One project that has been extremely successful is in health care. In the emergency room, the product is a well person (a person also happens to be the raw material). The goal is to produce a well person more quickly, by collapsing the arrival-to-discharge time while increasing patient care and business profitability and capacity.
Another successful project is a local blood bank. TMAC did work in the blood-processing area; from when the bags arrive until they are inventory in the refrigerator ready to go to hospitals. Blood has a limited life once drawn. Production output was increased by 66 percent with the same number of employees and the same floor space. There were also similar achievements in ancillary functions where record auditing and data entry was performed.
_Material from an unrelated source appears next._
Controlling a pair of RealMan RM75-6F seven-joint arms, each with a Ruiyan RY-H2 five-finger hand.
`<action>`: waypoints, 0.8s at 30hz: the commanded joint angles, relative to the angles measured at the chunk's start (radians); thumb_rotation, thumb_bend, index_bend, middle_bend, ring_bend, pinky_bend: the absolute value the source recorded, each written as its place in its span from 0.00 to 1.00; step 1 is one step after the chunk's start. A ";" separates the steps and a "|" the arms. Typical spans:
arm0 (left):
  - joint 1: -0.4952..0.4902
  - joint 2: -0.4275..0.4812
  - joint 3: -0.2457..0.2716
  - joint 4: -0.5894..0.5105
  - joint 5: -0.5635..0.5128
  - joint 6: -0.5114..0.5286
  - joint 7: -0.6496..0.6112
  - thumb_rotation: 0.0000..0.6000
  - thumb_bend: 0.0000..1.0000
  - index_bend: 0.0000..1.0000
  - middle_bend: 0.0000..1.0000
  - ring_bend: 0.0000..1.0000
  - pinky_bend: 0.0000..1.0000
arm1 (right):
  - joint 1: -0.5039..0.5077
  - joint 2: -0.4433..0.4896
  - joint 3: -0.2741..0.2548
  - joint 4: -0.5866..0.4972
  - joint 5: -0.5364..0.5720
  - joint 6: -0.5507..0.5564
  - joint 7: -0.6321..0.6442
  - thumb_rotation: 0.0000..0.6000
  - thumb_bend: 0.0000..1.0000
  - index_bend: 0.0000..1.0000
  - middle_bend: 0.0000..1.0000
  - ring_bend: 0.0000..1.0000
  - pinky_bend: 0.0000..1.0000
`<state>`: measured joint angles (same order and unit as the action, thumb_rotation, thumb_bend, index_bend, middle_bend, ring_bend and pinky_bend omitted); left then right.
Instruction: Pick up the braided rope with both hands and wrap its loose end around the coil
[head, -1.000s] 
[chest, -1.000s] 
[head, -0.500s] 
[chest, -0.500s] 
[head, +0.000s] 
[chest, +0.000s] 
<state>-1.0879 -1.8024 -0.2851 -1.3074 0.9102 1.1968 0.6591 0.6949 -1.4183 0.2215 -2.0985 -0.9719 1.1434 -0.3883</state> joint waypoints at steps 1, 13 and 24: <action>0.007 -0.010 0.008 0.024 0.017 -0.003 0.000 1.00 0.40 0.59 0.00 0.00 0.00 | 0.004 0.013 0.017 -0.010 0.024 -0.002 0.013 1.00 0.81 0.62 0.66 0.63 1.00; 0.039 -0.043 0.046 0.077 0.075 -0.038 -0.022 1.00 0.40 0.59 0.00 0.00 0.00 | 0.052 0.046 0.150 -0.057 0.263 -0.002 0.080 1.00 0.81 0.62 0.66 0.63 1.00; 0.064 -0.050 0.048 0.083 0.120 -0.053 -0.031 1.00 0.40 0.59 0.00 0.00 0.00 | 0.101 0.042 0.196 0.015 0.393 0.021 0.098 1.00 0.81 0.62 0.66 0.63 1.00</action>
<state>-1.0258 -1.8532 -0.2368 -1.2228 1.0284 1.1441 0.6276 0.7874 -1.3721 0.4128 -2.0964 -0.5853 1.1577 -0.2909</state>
There were also many changes in these organizations regarding system design and in employee engagement.
In summary, Lean should be seen as a strategic initiative to transform the business to an improved value delivery system to customers, cash flow and profitability for the business, and engagement mechanism for employees. While there are specific best practices to improve production and transactional process performance, equal effort must be given to changing human behaviors, as well as management practices and thinking.